The polemics should come out of our emails. I think it’s fundamental to find a way to publicize these debates and open up participation. I think the analysis of the Five Gray Years that has begun here and that will be deepened with the Ambrosio Fornet conference and the subsequent exchange should serve as a starting point for taking back our own history, moving forward and finding many ways here and now where we Cubans can reflect on our reality in order to transform it.

Belkis Vega

Reflections provoked by the “affectionate” letter written by Paquito de Rivera for Fefé Diego.

Some people would be better off shutting up…

And I’m not saying that because of intolerance, much less because I don’t respect differences in thinking.

I say it simply because I think it’s better to be quiet when you don’t know how to express your thoughts coherently and with respect for others.

It really hurts to confirm such a great contradiction between musical talent and the ability to express ideas with a minimum of argument and depth.

Some years ago I was at the International Film Festival of Miami, exactly the year in which the festival bravely decided to show Fernando Pérez’ film, Life is to Whistle, with the possible punishment of losing part of its funding for showing the work of a Cuban “over there.”

After the films you could attend a jazz concert at a hotel, I think it was the Sheraton. So there I was, ready to enjoy the musical talent of Paquito de Rivera and imagine my surprise to hear him tell distasteful and vulgar jokes about the situation of the child Elián González, whose family in Miami did not want to send back to his father.

Never in Cuba did I hear Paquito oppose UMAP or criticize Marx or question the socialist definition of the Cuban revolution.

As much as I’ve tried, I cannot remember any “brave” position Paquito de Rivera took against the terrible things that according to his list have occurred in our country.

I don’t even remember if he tried to criticize the Stalinst stage of the USSR, nor if he dared to criticize the terrible things that happened around it.

It seems in that epoch he assumed the same attitude as the rest of the Cuban artists and writers “who so irresponsibly have supported such a bloody regime,” according to him.

I don’t know, then, what bravery he’s talking about. Or his bravery is to insult in a public letter an exceptional musician like Carlos Santana for deciding to wear a t-shirt with a picture of Che Guevara.

I also never knew that a guy as brave as Paquito de Rivera opposed the invasion of Iraq or protested the lack of attention given to the victims of Katrina. Or perhaps he felt worried about Africa.

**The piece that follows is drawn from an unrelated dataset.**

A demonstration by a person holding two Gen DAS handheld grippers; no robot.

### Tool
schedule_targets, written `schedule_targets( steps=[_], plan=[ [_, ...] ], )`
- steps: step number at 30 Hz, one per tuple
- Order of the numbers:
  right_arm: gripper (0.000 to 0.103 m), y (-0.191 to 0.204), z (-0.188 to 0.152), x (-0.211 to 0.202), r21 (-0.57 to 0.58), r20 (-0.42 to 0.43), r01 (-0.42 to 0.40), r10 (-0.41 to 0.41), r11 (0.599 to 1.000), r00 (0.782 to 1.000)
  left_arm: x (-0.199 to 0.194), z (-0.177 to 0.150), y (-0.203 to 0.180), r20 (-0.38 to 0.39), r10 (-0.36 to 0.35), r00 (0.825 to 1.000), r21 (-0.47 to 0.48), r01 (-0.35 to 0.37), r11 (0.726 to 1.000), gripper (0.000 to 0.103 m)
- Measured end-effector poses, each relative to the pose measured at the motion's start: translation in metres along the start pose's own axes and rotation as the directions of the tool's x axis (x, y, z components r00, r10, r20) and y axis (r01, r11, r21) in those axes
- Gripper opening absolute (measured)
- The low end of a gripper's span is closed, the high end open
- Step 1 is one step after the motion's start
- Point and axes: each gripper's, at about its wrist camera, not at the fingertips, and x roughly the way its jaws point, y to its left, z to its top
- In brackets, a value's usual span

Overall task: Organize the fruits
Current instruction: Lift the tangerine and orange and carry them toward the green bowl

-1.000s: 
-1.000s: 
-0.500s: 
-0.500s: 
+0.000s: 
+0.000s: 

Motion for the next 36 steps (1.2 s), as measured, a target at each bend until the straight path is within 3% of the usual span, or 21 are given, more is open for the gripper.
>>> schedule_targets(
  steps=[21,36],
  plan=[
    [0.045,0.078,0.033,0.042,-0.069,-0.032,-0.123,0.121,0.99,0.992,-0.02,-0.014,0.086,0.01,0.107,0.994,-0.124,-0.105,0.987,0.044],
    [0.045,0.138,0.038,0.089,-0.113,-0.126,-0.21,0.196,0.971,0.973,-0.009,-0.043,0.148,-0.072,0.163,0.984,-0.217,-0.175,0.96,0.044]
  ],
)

It’s more probable that all that seems okay to him.

I agree with Boris Iván that it would be better if he used his head for musical scores since it would appear that language is not his strong point. Perhaps if he had remained in Cuba he would be capable of reasoning and writing in a more consistent and less vulgar manner.

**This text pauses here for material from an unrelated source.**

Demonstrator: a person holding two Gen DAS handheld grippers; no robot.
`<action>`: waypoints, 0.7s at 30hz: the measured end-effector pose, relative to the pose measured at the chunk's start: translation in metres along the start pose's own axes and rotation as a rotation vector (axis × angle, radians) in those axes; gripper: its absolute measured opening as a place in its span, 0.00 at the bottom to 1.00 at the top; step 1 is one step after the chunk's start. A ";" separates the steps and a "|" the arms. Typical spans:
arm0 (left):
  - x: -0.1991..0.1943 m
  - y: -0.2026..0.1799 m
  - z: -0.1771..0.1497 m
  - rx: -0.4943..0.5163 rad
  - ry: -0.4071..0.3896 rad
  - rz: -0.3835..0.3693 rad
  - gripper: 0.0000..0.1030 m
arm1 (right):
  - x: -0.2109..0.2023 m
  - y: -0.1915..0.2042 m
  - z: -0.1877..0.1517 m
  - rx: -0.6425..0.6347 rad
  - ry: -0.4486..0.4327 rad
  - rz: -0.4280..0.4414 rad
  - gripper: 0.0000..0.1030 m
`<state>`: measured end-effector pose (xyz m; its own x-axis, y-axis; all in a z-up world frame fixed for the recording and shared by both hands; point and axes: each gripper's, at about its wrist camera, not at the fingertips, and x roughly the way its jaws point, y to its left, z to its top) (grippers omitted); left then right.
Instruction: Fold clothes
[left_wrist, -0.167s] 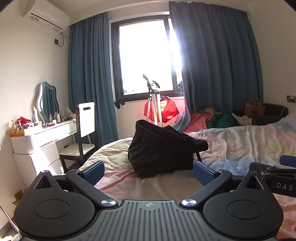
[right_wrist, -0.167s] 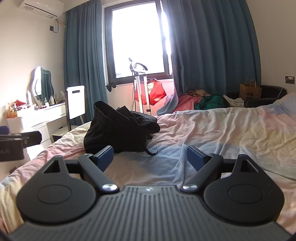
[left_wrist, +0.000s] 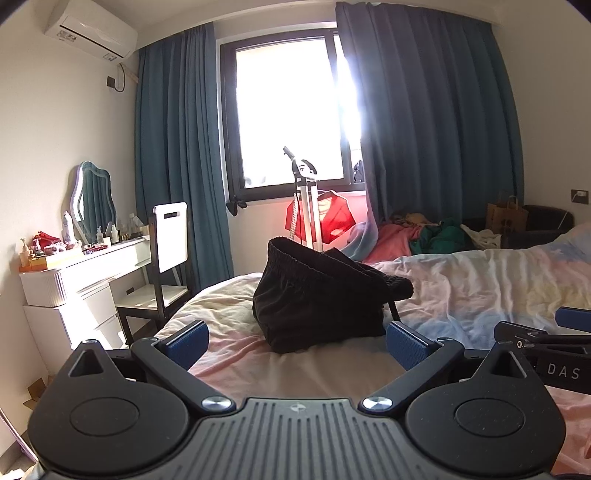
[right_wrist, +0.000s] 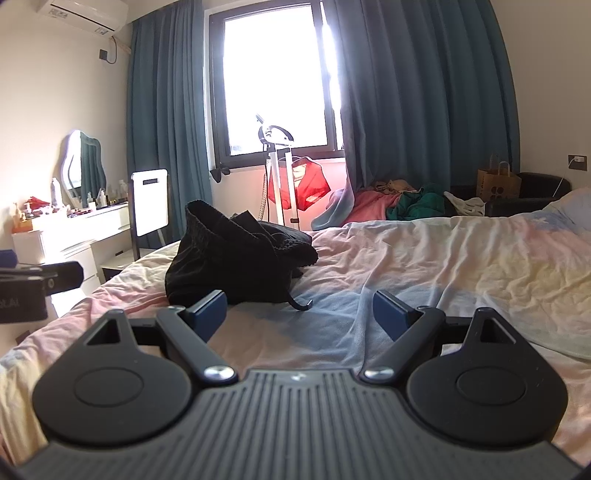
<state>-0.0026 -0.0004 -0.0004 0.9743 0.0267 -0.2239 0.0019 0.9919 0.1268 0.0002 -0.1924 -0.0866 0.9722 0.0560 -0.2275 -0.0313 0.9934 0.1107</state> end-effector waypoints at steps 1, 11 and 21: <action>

However I do remember other voices that raised questions in the time of that stage of Cuban culture that has been the object of debate these days with the participation of many Cubans from here and there.

Some voices are more timid, others stronger. There were not many, there were not enough. But there were voices.

As there also have been voices at other times that, for example, supported the performance artists of Street Art, the filmmakers of Alice in Wondertown or Guantanamera, and the actors of Manteca, when these artists and their works were questioned.

Luckily there are more voices participating in this analysis of part of our recent history, which is so necessary. And by luck this debate has motivated the participation of people with different positions and opinions.

Of course something very important is missing, and it’s the opening up of the debate outside the circle of writers and artists who have email.

Now I know, Paquito, that you don’t know who I am nor what I do.

I also know that with this letter I’m exposing myself to your insults.

It doesn’t matter to me. I believe that now the only important thing is to tell you that, luckily for both of us, I’m not interested in being your buddy.

Belkis Vega

January 25, 2007

Translated by Regina Anavy

NOTE: Belkis Vega is a Cuban filmmaker.